The lines to be copied run from the one containing "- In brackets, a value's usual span" to the end of the material below; reproduce them exactly, including both ends, and nothing more.

*Data excerpt*
● ● ● ● ●
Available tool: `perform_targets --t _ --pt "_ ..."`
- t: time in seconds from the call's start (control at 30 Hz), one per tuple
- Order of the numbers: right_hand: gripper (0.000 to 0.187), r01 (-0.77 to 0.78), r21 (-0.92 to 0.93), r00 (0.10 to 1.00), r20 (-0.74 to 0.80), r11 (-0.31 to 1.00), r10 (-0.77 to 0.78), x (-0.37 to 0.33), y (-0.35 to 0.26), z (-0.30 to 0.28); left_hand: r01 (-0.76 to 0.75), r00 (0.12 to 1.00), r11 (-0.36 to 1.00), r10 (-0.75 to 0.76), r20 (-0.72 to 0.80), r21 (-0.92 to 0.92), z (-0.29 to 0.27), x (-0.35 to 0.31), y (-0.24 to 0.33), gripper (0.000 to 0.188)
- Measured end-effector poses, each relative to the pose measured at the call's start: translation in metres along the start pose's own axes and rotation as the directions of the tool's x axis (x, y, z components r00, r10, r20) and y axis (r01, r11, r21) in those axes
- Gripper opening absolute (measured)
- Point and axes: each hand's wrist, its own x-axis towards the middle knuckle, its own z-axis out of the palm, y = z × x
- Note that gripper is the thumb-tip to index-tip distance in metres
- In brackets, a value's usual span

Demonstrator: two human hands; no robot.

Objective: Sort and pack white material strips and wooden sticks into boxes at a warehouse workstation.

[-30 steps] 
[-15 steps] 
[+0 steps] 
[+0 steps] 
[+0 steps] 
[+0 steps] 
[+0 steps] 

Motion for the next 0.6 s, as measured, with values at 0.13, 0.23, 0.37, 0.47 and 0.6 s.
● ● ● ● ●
*Result*
- In brackets, a value's usual span

Demonstrator: two human hands; no robot.

Objective: Sort and pack white material strips and wooden sticks into boxes at a warehouse workstation.

[-30 steps] 
[-15 steps] 
[+0 steps] 
[+0 steps] 
[+0 steps] 
[+0 steps] 
[+0 steps] 

Motion for the next 0.6 s, as measured, with values at 0.13, 0.23, 0.37, 0.47 and 0.6 s.

This answer is now complete.